Premature babies are also at risk of NEC. The disease often strikes suddenly. When babies are born after less than 32 weeks’ gestation, the incidence of NEC in high-income countries ranges from 2-7%. Mortality in infants with necrotizing enterocolitis ranges between 22–38%.
a hidden disease
While rarely occurs in full-term infants, this largely mysterious disease affects 1 in 1,000 premature babies. The condition strikes without warning and can cause an infant to progress to a serious state of illness within a few hours from appearing healthy. The disease usually occurs two to six weeks after birth.
The disease produces severe inflammation of the intestinal tissue, causing it to die. Such afflictions are known as necro-inflammatory diseases. A perforation can also form in the intestine, allowing bacteria to leak into the stomach or bloodstream. The sequence of steps leading to NEC is unclear, although risk factors are believed to include prolonged use of antibiotics early in life and formula feeding (besides prematurity).
Although studies have strongly implicated changes in the gut microbiome as contributors to the development of NEC, no single bacterial genus has been consistently associated with disease.
Babies who survive the disease often face lifelong health problems, which can include neurodevelopmental disabilities and a condition known as short bowel syndrome.
role of virus
In the present study, 138 stool samples were collected over the first 11 weeks of life. The samples were from 23 preterm infants in a neonatal intensive care unit in St. Louis, Missouri. Nine of these infants developed NEC, whereas 14, matched for weight and gestational age, did not.
The study explored the samples using metagenomics, a sequencing method that allows researchers to comprehensively sample genes from all organisms present in a sample. This allows microbiologists such as Lim to evaluate bacterial diversity and trace microbial abundance in different environments.

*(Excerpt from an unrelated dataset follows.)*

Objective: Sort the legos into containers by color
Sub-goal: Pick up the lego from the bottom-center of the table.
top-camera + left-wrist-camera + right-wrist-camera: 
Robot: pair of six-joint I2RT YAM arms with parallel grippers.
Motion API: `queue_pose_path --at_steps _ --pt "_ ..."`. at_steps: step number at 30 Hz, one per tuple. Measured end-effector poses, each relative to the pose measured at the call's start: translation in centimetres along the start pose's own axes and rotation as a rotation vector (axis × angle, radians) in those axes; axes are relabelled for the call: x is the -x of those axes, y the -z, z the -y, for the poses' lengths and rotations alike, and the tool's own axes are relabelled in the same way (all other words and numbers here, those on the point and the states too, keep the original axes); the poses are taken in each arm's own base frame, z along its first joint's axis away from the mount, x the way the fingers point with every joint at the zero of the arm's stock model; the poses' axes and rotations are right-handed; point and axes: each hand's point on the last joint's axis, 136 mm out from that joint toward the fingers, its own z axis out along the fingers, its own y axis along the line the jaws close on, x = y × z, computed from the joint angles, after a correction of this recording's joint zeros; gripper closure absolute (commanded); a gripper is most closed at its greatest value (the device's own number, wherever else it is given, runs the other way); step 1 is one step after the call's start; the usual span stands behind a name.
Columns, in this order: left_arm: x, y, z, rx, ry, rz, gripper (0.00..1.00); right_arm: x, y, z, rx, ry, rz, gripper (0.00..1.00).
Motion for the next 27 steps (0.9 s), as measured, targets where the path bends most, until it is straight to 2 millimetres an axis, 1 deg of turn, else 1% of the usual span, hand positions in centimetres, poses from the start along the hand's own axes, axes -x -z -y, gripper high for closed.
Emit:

The technique also enables the detailed study of microorganisms that are difficult or impossible to culture in the laboratory. (In early 2020, Lim used metagenomic sequencing to rapidly examine the 30,000 letter code of the SARS CoV-2 virus, identifying a unique mutation.)
The study suggests that NEC infants showed convergence of viral and bacterial signatures in the gut virome. Notably, infants with NEC showed less diversity in viral composition between communities in the gut, a characteristic known as ?-diversity. Going Viral? -Variation occurred in the period of 10 days prior to the onset of NEC, providing a potential biomarker, alerting clinicians to the impending danger. The findings suggest that there are important clues reflecting on the health of premature infants in the developing virome.
The research could lead to faster diagnosis and better treatment not only for NEC, but also for a wide range of diseases mediated by the microbiome. In addition, existing treatments directed at modifying the gut microbiome, for example, fecal transplant therapy, can be further improved by taking stock of the viral component.
The study suggests that unexplained viral components of the microbiome have much to teach us and almost certainly play an important role not only in infection with NEC in preterm infants but also in other diseases. With new and rapidly evolving sequencing technologies, researchers can begin to mine viromes for valuable clinical signposts of disease and develop more effective treatments.
Ephraim Lim is the 2022 recipient of the ASU Faculty Research Achievement Award, given at the university’s Founders Day celebrations on March 17.